GOAL OF THE EXERCISE
Only the lines from the top of the following listing through the line with "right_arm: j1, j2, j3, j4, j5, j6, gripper" belong in your answer, exactly as written.

BEGIN DATA SEGMENT

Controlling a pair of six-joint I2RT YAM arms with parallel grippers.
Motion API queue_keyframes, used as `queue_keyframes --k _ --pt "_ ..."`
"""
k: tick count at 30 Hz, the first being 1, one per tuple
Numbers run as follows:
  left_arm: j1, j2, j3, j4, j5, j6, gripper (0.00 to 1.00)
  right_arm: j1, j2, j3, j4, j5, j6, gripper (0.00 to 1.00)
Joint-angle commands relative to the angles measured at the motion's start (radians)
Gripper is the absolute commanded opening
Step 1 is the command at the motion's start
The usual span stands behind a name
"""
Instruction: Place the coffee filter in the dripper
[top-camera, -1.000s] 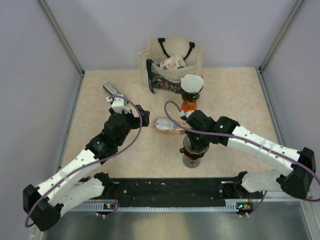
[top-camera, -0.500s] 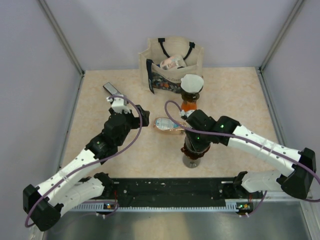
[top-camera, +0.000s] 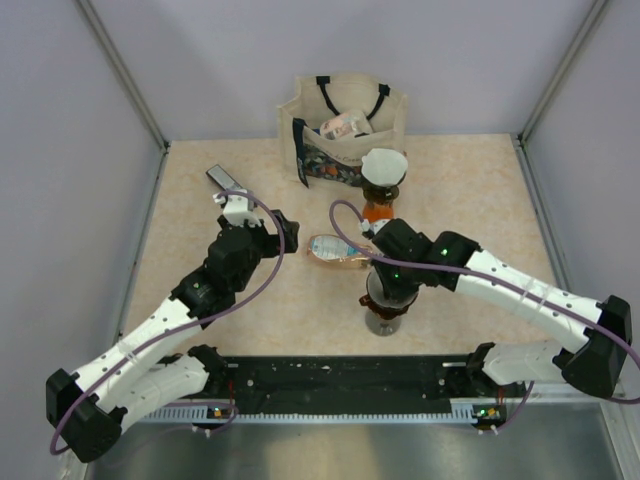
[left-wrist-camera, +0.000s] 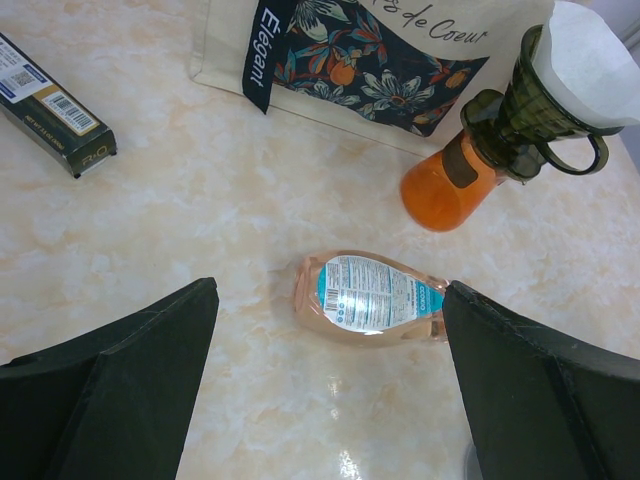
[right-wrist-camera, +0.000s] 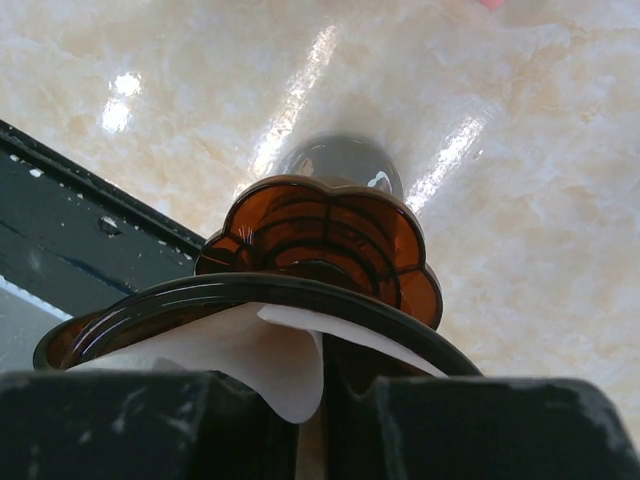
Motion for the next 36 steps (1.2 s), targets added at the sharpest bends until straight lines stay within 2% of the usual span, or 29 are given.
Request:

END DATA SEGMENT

SOLUTION TO THE EXERCISE
Controlling a pair of six-joint I2RT YAM arms with parallel grippers.
Motion API queue_keyframes, used as `queue_keyframes --k _ --pt "_ ..."`
"""
k: tick count at 30 Hz, the first being 1, one per tuple
Numbers run as follows:
  left_arm: j1, j2, j3, j4, j5, j6, gripper (0.00 to 1.00)
  right_arm: j1, j2, j3, j4, j5, j6, gripper (0.00 to 1.00)

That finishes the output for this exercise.